Ik zag dit al eerder aan gebouwen als de Wolvendaalkerk in de hoofdstad Colombo, de Leynbaanstraat in Fort Galle en enkele oude warenhuizen die gebruikt werden voor de handel in de wereldberoemde ceylonkaneel, peper, foelie en kruidnagel. Maar overblijfselen van de Nederlandse keuken had ik hier in deze uithoek niet verwacht. De nazaten van deze kolonisten, Burghers genoemd, schijnen zelfs een gerecht te maken dat lamprais heet, wat blijkbaar oud-Nederlands is voor lomprijst.

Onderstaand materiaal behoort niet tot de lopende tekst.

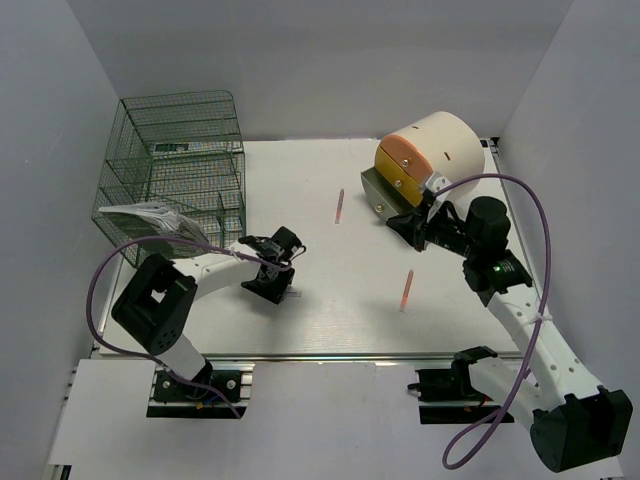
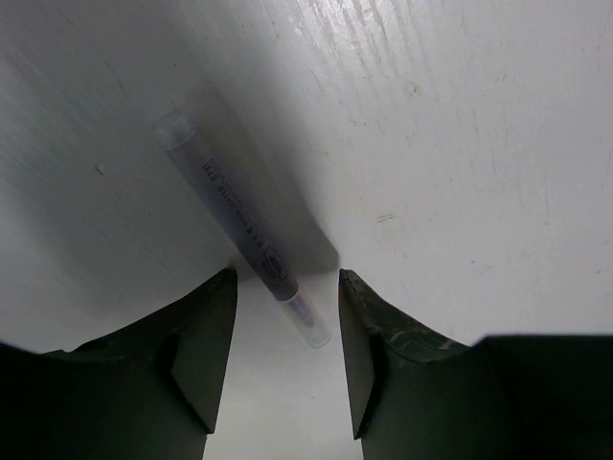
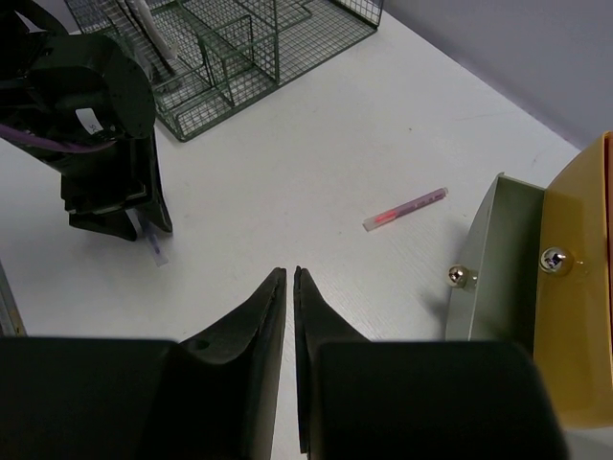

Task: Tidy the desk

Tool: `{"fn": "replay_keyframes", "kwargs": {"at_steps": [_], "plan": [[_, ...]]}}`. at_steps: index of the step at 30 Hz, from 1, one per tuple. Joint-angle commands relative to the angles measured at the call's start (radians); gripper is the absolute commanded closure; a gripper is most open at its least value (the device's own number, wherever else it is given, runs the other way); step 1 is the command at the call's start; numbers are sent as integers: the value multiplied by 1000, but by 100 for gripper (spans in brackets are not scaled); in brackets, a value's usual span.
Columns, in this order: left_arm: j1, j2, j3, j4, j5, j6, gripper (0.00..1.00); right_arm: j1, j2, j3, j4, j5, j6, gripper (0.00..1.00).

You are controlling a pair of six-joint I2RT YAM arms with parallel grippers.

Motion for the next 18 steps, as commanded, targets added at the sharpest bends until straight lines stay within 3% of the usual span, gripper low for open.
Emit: {"fn": "replay_keyframes", "kwargs": {"at_steps": [1,18], "plan": [[4,14,9,-14,-20,-28,43,-11,-21,-16,52,-10,11,87],[-6,33,-43,-45,27,9,70,-42,-47,-28,67,-21,25,88]]}}
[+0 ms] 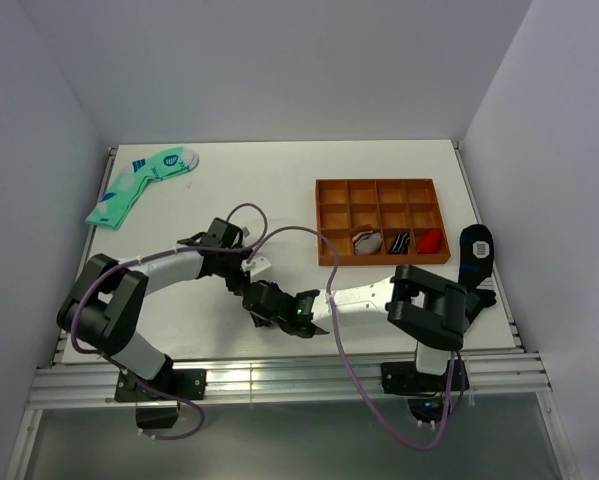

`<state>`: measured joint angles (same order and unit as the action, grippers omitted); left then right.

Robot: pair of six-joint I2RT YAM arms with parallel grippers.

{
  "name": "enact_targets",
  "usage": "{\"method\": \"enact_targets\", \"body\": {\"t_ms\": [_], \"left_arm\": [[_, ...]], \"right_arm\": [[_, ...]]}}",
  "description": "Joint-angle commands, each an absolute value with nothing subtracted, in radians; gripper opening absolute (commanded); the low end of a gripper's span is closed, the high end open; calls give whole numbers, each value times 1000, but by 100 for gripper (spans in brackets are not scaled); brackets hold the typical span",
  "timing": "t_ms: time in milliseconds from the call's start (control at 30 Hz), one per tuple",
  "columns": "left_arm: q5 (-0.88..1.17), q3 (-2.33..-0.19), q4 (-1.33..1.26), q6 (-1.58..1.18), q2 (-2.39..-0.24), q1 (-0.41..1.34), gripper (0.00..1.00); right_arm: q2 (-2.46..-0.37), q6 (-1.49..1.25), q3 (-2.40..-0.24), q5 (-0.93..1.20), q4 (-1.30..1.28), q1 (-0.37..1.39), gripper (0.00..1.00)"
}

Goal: Roll the socks
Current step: Roll the sock at the center of the board.

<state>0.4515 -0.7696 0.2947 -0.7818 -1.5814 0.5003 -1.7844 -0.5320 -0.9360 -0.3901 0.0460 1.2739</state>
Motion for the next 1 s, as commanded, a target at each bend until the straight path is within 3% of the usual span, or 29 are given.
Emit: {"method": "enact_targets", "body": {"t_ms": [0,367,633,967], "left_arm": [[342,-766,241,-822,-1520,508,35],[245,-756,245,-818,-1471,505,49],[253,-755,206,-812,-1471,499,52],[54,-756,265,-847,-1394,488,60]], "right_arm": [[-1907,-634,-873,-166,-54,1261,9],[-1956,-650,-896,-110,-66,1230,7],[-1999,-638,-922,-104,-101,1219,3],[-2040,-627,-960,-149,-169,1223,1]]}}
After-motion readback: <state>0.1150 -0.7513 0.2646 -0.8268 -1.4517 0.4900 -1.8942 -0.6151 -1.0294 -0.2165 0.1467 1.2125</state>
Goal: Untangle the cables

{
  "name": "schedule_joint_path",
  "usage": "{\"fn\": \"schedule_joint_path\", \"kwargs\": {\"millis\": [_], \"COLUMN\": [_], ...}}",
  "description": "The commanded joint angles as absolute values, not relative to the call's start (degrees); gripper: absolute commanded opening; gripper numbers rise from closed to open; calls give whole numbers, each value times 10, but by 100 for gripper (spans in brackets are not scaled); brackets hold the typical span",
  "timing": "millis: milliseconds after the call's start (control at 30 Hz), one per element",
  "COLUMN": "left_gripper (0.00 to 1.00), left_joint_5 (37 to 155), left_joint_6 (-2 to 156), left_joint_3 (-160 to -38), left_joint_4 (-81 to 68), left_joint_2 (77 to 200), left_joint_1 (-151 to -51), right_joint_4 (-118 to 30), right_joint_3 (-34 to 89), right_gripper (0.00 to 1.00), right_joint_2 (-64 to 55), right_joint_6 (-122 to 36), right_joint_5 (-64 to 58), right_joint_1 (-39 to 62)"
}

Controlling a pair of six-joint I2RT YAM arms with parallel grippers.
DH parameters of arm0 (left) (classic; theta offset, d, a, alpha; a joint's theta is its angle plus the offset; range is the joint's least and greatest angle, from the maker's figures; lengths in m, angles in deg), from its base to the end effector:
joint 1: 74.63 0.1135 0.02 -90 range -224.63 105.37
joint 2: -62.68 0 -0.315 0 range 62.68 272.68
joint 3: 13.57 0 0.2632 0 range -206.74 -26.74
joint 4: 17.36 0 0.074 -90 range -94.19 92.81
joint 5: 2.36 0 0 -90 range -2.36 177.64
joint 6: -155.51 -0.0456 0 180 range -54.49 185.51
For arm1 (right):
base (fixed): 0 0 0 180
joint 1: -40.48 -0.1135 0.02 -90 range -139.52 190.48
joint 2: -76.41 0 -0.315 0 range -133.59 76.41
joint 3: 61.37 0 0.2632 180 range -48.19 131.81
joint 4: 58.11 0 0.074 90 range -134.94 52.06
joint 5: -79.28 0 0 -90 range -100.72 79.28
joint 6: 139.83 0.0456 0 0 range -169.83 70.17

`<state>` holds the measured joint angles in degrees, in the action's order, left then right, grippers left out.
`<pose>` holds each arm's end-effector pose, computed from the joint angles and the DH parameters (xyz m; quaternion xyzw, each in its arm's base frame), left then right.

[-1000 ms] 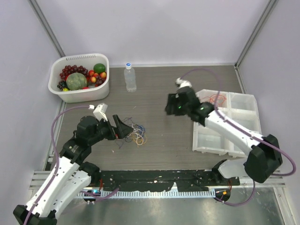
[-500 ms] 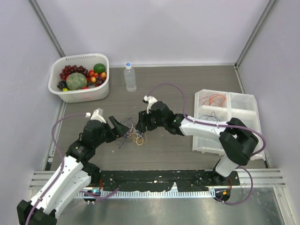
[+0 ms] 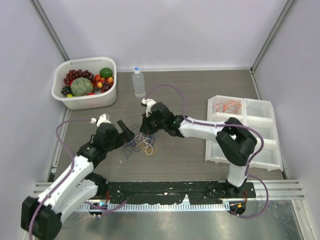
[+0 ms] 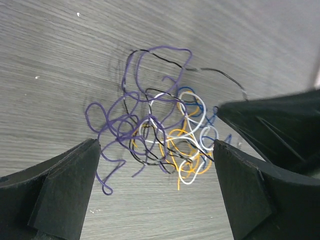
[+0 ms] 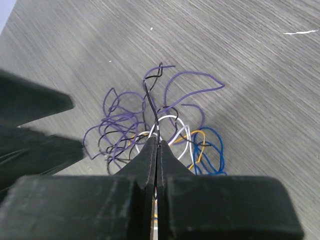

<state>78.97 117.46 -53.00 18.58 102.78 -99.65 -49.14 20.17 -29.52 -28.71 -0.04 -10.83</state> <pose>0.1278 -0.0521 0.2423 -0.2405 0.8585 -0.2259 0.3927 0.2718 0.3529 0.2424 -0.2709 0.8348 0.3452 0.3327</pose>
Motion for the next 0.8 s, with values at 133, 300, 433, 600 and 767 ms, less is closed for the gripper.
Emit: {"fn": "schedule_joint_path", "kwargs": {"millis": [133,300,433,600,767], "left_gripper": [100,100,100,100,100], "left_joint_5": [991,946,918,926,911], "left_joint_6": [1115,1138,1139,1128,1117], "left_joint_3": [-595,-588,-596,-583,-574], "left_joint_4": [11,-28,-25,-38,-26], "left_joint_2": [1234,1329,1387,1389,1367], "left_joint_1": [-981,-981,-970,-942,-934], "right_joint_4": [-518,-501,-422,-317,-281], "right_joint_3": [143,162,249,427,618], "right_gripper": [1,1,1,1,1], "right_joint_2": [-158,-120,-59,30,39], "right_joint_6": [-255,-229,-237,-305,-353], "right_joint_5": [35,62,56,-30,-95], "right_joint_1": [-110,-110,-109,-109,-109]}}
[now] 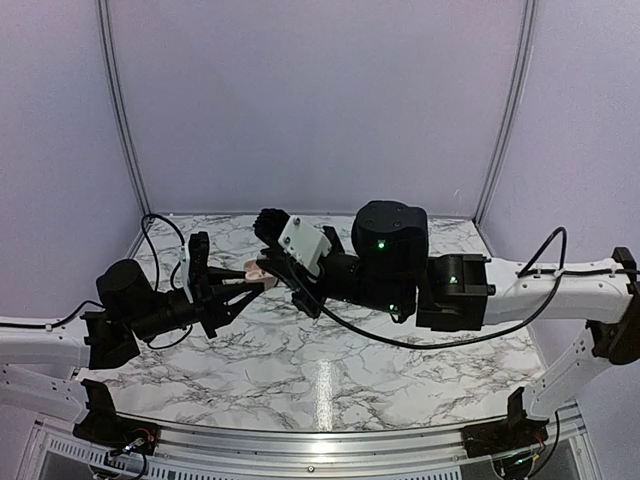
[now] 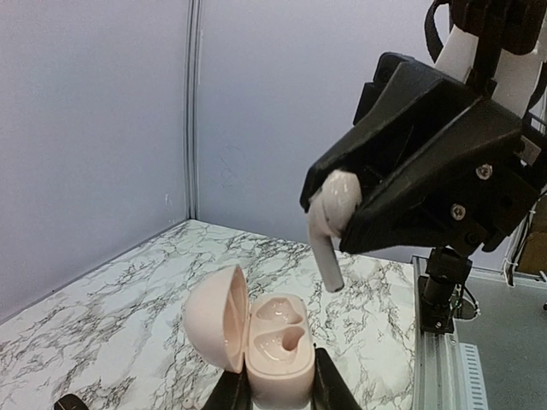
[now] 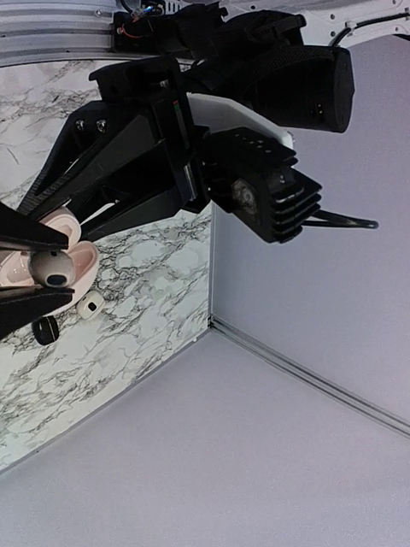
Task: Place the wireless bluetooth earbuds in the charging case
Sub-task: Insert the left earbud into the left side groove of the charging case.
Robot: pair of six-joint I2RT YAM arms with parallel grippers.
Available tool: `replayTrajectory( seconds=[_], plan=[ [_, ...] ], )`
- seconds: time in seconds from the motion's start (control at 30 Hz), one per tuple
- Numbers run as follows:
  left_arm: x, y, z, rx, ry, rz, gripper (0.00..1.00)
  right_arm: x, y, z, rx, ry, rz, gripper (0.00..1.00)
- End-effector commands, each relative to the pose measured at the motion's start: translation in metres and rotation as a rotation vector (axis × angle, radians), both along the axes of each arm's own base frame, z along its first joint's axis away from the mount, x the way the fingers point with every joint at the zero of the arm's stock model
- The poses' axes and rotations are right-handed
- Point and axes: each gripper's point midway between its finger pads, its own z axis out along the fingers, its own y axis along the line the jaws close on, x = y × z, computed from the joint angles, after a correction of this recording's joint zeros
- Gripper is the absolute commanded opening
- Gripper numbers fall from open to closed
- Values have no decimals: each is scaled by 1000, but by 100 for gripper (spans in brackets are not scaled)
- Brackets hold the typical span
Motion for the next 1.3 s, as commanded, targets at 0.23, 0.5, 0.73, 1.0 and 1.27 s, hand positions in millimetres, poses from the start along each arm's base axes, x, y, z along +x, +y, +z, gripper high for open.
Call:
replayTrajectory(
  seconds=[0.23,0.5,0.73,1.0,1.27],
  plan=[
    [-1,7,17,-77,-34,23,0,10,11,9,60,16,-50,3],
    [-2,7,14,-73,-36,17,0,14,12,11,72,12,-72,3],
    [-3,6,13,-68,-39,11,0,14,12,21,94,-1,-74,3],
    [-3,7,14,-73,-41,12,0,15,16,10,71,1,-75,3],
    [-3,8,16,-77,-42,17,0,15,20,-5,43,15,-68,2]
  ],
)
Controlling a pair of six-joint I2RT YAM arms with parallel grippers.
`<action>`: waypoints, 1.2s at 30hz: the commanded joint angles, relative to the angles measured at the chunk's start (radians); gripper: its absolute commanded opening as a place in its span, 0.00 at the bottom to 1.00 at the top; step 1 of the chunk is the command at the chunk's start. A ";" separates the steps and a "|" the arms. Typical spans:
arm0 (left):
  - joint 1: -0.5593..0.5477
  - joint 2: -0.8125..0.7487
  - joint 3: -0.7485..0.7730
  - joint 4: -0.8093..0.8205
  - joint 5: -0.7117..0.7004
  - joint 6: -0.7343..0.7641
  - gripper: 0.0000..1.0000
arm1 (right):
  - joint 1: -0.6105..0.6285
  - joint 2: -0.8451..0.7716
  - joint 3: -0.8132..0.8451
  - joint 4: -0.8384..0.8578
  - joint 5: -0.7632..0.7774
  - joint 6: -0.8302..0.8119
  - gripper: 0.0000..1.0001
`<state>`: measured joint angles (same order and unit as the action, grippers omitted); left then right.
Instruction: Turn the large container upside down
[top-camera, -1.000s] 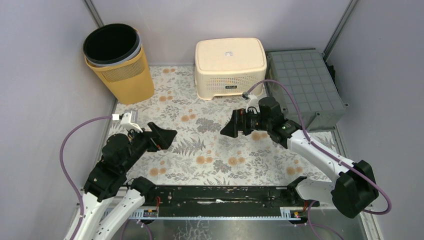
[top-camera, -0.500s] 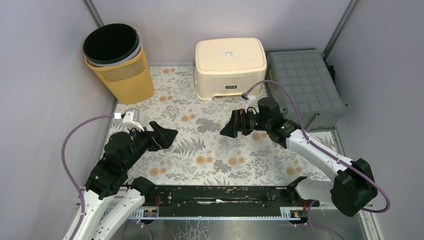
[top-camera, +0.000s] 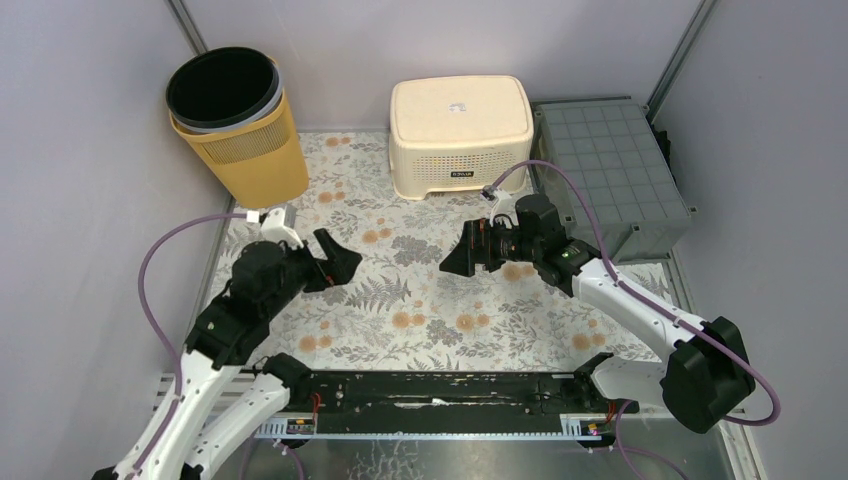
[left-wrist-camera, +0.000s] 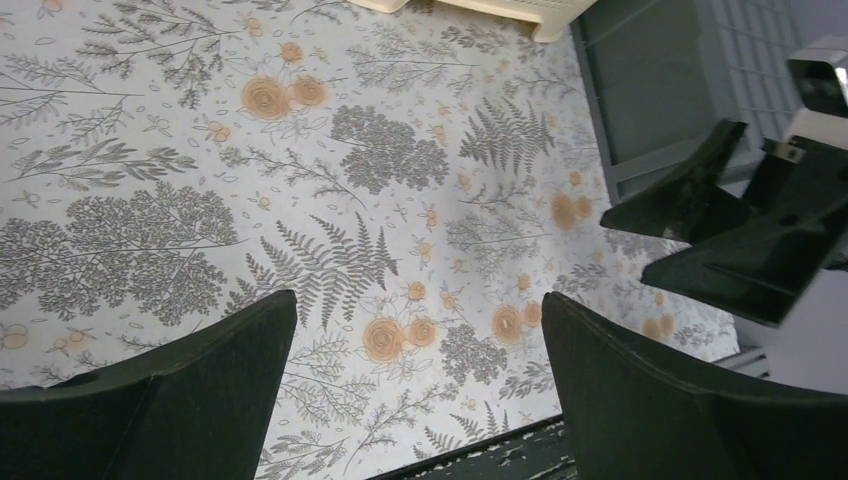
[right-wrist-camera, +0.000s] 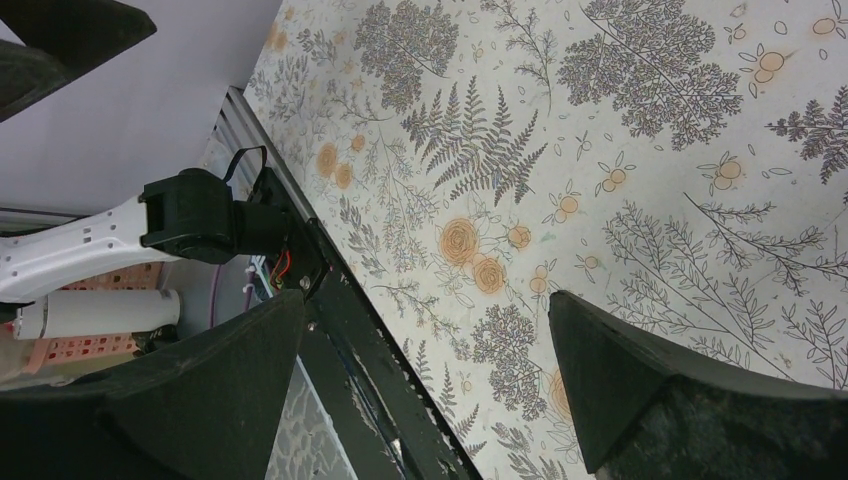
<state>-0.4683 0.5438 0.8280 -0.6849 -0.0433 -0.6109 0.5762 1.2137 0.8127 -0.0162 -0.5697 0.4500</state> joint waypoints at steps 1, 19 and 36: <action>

Deze brok of homp rijst klinkt mij in de oren als ode aan onze de liefde om alles lekker stamppotsgewijs door elkaar te pleuren aangezien het gerecht maar liefst drie verschillende vleescurry’s, een homp rijst, eieren, bakbanaan, sambal, en aubergines mixt en samenperst in een bananenblad. Een soort exotische stamppot to go á la zeventiende eeuw dus.
Al is het maar een homp rijst of een isnibonchi, net als de Tamils, de Portugezen, de Britten en de Maleisiërs hebben onze voorouders iets bijgedragen aan het rijke karakter van de Sri Lankaanse keuken, wat inspiratie geeft tot een verdere culinaire ontdekkingsreis.
Ik sta op van de koele keukenvloer en maak nog een halve buiging naar de monnik, die zich alweer heeft omgedraaid en op weg is naar zijn grot. Met volle maag sleep ik mezelf tevreden terug de heuvel op om van dit feestmaal bij te komen op mijn stenen bed. Je kunt niet alles hebben.